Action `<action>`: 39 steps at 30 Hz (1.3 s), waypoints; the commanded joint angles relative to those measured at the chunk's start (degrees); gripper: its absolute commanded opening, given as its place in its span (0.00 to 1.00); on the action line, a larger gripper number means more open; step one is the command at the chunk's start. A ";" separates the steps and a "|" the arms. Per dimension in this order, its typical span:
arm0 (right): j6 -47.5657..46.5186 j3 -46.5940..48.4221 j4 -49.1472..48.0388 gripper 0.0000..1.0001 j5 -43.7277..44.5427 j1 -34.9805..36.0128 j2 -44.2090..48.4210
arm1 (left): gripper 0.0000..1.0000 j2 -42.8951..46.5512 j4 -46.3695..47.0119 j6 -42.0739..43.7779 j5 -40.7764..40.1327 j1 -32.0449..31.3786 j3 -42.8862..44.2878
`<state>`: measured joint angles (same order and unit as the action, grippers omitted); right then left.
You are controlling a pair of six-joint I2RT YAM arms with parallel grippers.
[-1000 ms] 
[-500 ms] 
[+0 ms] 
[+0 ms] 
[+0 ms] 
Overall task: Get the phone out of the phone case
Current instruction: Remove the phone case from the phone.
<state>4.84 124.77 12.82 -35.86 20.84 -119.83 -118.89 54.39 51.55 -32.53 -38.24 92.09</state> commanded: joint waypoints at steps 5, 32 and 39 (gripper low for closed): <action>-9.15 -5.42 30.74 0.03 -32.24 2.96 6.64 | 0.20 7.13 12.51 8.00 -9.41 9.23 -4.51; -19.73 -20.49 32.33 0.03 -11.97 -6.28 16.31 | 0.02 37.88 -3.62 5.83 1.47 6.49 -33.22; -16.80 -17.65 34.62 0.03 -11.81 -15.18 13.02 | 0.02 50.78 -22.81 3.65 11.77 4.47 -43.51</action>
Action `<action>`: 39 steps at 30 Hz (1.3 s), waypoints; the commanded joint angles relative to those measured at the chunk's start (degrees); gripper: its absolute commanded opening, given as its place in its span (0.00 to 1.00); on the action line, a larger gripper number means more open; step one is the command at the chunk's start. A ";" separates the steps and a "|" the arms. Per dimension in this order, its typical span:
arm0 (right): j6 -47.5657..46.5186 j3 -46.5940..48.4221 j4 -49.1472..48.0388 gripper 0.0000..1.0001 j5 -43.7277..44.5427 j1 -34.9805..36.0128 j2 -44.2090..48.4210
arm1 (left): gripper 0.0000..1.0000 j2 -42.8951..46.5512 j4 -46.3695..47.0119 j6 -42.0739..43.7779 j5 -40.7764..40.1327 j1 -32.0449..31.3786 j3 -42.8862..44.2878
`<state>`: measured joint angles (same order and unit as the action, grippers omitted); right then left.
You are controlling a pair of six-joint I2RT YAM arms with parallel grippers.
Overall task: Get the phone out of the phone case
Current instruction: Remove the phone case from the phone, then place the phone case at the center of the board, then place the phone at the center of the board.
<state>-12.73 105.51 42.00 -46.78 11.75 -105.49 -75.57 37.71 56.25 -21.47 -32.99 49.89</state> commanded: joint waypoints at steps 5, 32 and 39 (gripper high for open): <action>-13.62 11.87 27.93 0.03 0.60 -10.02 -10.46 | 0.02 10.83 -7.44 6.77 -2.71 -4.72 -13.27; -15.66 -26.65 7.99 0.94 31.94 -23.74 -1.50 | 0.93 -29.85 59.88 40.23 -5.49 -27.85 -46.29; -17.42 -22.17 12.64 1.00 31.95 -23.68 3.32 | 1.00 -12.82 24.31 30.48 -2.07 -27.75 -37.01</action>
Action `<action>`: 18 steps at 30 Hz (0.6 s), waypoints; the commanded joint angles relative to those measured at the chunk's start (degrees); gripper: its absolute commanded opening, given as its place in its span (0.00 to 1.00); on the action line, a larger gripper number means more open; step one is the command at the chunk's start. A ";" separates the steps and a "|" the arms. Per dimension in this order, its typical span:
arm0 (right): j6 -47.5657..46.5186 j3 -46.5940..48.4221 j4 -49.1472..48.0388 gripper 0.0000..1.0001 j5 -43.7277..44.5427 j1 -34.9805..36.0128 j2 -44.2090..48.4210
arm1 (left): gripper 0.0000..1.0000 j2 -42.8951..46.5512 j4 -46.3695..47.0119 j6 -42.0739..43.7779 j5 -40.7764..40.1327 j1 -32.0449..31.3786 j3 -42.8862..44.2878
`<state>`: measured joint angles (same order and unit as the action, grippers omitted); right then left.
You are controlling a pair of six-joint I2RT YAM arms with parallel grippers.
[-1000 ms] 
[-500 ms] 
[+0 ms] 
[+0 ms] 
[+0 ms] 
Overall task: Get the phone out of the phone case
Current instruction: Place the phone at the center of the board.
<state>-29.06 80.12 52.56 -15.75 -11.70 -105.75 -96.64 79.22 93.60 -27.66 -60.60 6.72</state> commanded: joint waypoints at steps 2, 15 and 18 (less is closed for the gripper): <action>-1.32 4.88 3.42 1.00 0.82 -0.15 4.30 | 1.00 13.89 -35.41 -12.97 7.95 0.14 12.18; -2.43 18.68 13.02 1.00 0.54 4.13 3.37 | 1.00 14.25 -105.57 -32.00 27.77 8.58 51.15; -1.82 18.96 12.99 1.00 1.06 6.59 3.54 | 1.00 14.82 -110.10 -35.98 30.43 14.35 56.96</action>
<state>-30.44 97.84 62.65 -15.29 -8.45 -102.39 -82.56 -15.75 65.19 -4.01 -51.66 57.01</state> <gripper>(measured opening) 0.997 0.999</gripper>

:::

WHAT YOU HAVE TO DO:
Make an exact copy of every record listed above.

SOLUTION TO THIS EXERCISE:
Action `<action>`: 39 steps at 30 Hz (1.3 s), waypoints; the commanded joint angles relative to those measured at the chunk's start (degrees); gripper: its absolute commanded opening, given as its place in its span (0.00 to 1.00); on the action line, a larger gripper number means more open; step one is the command at the chunk's start. A ";" separates the steps and a "|" the arms. Per dimension in this order, its typical span:
arm0 (right): j6 -47.5657..46.5186 j3 -46.5940..48.4221 j4 -49.1472..48.0388 gripper 0.0000..1.0001 j5 -43.7277..44.5427 j1 -34.9805..36.0128 j2 -44.2090..48.4210
arm1 (left): gripper 0.0000..1.0000 j2 -42.8951..46.5512 j4 -46.3695..47.0119 j6 -42.0739..43.7779 j5 -40.7764..40.1327 j1 -32.0449..31.3786 j3 -42.8862..44.2878
`<state>`: measured joint angles (same order and unit as the action, grippers omitted); right then left.
You are controlling a pair of six-joint I2RT YAM arms with parallel grippers.
[-1000 ms] 
[-500 ms] 
[+0 ms] 
[+0 ms] 
[+0 ms] 
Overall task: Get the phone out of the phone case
Current instruction: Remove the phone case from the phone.
<state>4.84 124.77 12.82 -35.86 20.84 -119.83 -118.89 54.39 51.55 -32.53 -38.24 92.09</state> commanded: joint waypoints at steps 5, 32 and 39 (gripper low for closed): <action>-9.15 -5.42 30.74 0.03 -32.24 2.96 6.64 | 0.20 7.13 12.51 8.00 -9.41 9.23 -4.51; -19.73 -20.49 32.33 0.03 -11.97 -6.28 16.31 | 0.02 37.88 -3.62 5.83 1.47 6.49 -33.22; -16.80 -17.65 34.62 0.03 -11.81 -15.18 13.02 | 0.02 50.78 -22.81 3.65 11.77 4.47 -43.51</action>
Action `<action>`: 39 steps at 30 Hz (1.3 s), waypoints; the commanded joint angles relative to those measured at the chunk's start (degrees); gripper: its absolute commanded opening, given as its place in its span (0.00 to 1.00); on the action line, a larger gripper number means more open; step one is the command at the chunk's start. A ";" separates the steps and a "|" the arms. Per dimension in this order, its typical span:
arm0 (right): j6 -47.5657..46.5186 j3 -46.5940..48.4221 j4 -49.1472..48.0388 gripper 0.0000..1.0001 j5 -43.7277..44.5427 j1 -34.9805..36.0128 j2 -44.2090..48.4210
arm1 (left): gripper 0.0000..1.0000 j2 -42.8951..46.5512 j4 -46.3695..47.0119 j6 -42.0739..43.7779 j5 -40.7764..40.1327 j1 -32.0449..31.3786 j3 -42.8862..44.2878
`<state>`: measured joint angles (same order and unit as the action, grippers omitted); right then left.
You are controlling a pair of six-joint I2RT YAM arms with parallel grippers.
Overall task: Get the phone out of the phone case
Current instruction: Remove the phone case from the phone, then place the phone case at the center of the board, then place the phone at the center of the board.
<state>-12.73 105.51 42.00 -46.78 11.75 -105.49 -75.57 37.71 56.25 -21.47 -32.99 49.89</state> commanded: joint waypoints at steps 5, 32 and 39 (gripper high for open): <action>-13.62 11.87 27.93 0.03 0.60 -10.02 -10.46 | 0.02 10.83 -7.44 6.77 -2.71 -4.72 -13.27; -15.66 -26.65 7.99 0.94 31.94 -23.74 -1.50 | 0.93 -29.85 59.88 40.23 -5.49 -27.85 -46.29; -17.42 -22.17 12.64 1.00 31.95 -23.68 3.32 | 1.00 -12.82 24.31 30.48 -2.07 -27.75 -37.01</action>
Action `<action>`: 18 steps at 30 Hz (0.6 s), waypoints; the commanded joint angles relative to those measured at the chunk's start (degrees); gripper: its absolute commanded opening, given as its place in its span (0.00 to 1.00); on the action line, a larger gripper number means more open; step one is the command at the chunk's start. A ";" separates the steps and a "|" the arms. Per dimension in this order, its typical span:
arm0 (right): j6 -47.5657..46.5186 j3 -46.5940..48.4221 j4 -49.1472..48.0388 gripper 0.0000..1.0001 j5 -43.7277..44.5427 j1 -34.9805..36.0128 j2 -44.2090..48.4210
arm1 (left): gripper 0.0000..1.0000 j2 -42.8951..46.5512 j4 -46.3695..47.0119 j6 -42.0739..43.7779 j5 -40.7764..40.1327 j1 -32.0449..31.3786 j3 -42.8862..44.2878
`<state>`: measured joint angles (same order and unit as the action, grippers omitted); right then left.
You are controlling a pair of six-joint I2RT YAM arms with parallel grippers.
[-1000 ms] 
[-500 ms] 
[+0 ms] 
[+0 ms] 
[+0 ms] 
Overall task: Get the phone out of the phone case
Current instruction: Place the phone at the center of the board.
<state>-29.06 80.12 52.56 -15.75 -11.70 -105.75 -96.64 79.22 93.60 -27.66 -60.60 6.72</state> commanded: joint waypoints at steps 2, 15 and 18 (less is closed for the gripper): <action>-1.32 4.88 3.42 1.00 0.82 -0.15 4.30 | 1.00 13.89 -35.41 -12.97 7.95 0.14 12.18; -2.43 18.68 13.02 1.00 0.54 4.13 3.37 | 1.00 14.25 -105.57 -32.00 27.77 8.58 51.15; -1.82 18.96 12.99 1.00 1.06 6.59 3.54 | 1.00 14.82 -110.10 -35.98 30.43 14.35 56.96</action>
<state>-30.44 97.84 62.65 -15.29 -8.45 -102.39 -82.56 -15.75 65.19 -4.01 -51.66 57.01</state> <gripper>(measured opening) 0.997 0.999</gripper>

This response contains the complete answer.